Hey all, I'm working on Project Zomboid and am trying to optimize the rendering a bit. Thing is now, with all the optimizations I've done, profilers show that the majority of time is spent inside nglTexCoord2f but I can't really think of any way I can optimize this further. We have texture pages to cut down on the amount of binds necessary, and those the majority of time is spent changing the UV coords between texture draws (and to a lesser extent, vertex colors, since the tiles are lit x-com style based on visibility / light levels)

Problem is it'd be nice to use VBOs or similar to batch drawing (at the moment I'm just outputting via GL_QUADS) but due to the isometric viewpoint and therefore a strict draw order of the tiles, I'm having to draw moveable characters at indeterminate places during drawing the tiles of the map, not to mention altering the color settings as the character move / time of day changes, so having a static unmodifiable vertex list will not (as far as I can see) be possible.

I toyed with using the depth buffer to allow the tiles to be drawn in a less strict order, however this causes major unresolvable transparency issues so is not really an option.

Just wondered if anyone had any clever general optimizations that could be made, without shaders and preferably without increasing from GL12 since we're trying to cater for low spec machines as possible. (That said, it would be interesting to know how high OpenGL I could go without risking cutting off lower end cards) I wondered if something would be possible by having more textures bound and switching between them or something, but I have to confess I'm no expert at rendering stuff.

Thank you!

Chris

avm1979

Have you looked at vertex arrays?

The idea is that instead of making many glVertex/glColor/glTexCoord calls that send data to the video card, you instead put the data into buffers and send it in batches. If you can get the batches to be of a decent size it'll be significantly faster than immediate mode (which is what you're using now).

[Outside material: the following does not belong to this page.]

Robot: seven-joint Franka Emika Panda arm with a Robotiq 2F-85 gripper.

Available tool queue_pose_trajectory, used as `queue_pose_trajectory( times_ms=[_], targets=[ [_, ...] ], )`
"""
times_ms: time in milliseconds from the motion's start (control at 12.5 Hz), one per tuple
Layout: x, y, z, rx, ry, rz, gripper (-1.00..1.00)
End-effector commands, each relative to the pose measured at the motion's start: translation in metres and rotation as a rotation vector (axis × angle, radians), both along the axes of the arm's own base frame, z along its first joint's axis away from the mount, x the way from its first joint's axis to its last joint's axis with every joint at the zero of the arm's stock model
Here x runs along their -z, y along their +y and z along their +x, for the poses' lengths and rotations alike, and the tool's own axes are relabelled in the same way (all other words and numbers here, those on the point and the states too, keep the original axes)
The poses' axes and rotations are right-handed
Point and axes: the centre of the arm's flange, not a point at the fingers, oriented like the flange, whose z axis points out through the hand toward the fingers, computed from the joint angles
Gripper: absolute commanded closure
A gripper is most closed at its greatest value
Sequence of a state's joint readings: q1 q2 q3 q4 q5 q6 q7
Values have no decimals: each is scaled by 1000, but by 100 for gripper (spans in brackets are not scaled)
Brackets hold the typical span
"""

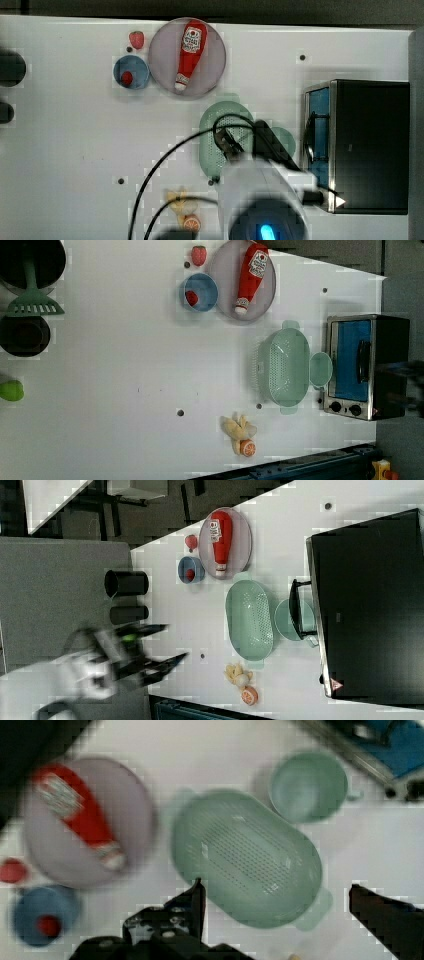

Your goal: Drag strainer right to left.

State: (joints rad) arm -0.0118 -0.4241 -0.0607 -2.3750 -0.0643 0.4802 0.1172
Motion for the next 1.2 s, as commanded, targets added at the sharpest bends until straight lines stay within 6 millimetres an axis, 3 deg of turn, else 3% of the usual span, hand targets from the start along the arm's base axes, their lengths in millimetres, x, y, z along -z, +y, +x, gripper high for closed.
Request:
queue_pose_trajectory(
  times_ms=[80,480,800,1040,1200],
  targets=[
    [111,9,0,199,128,12,-100],
    [208,34,39,411,105,16,-100],
    [280,45,48,507,61,46,-100],
    [321,49,44,520,61,54,-100],
    [334,53,43,519,52,63,-100]
  ],
)
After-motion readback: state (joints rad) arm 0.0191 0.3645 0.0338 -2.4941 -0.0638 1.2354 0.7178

You wouldn't see much improvement from batching up the vertices of a single quad, for example, but a bit more than that and it'll make a big difference. The bigger that batch size, the better. From what you're saying, it sounds like you could batch up everything that's using the same texture, and since you're using atlases, that should be a lot.


And yes, you'll be sending extra color data - for each vertex, instead of setting it once when the color changes - but it's worth it. You could also call glColor prior to drawing the vertex array and not enable the GL_COLOR_ARRAY client state. Depends on how often the color changes - if you can get large batches with the same color value, the second approach could be better.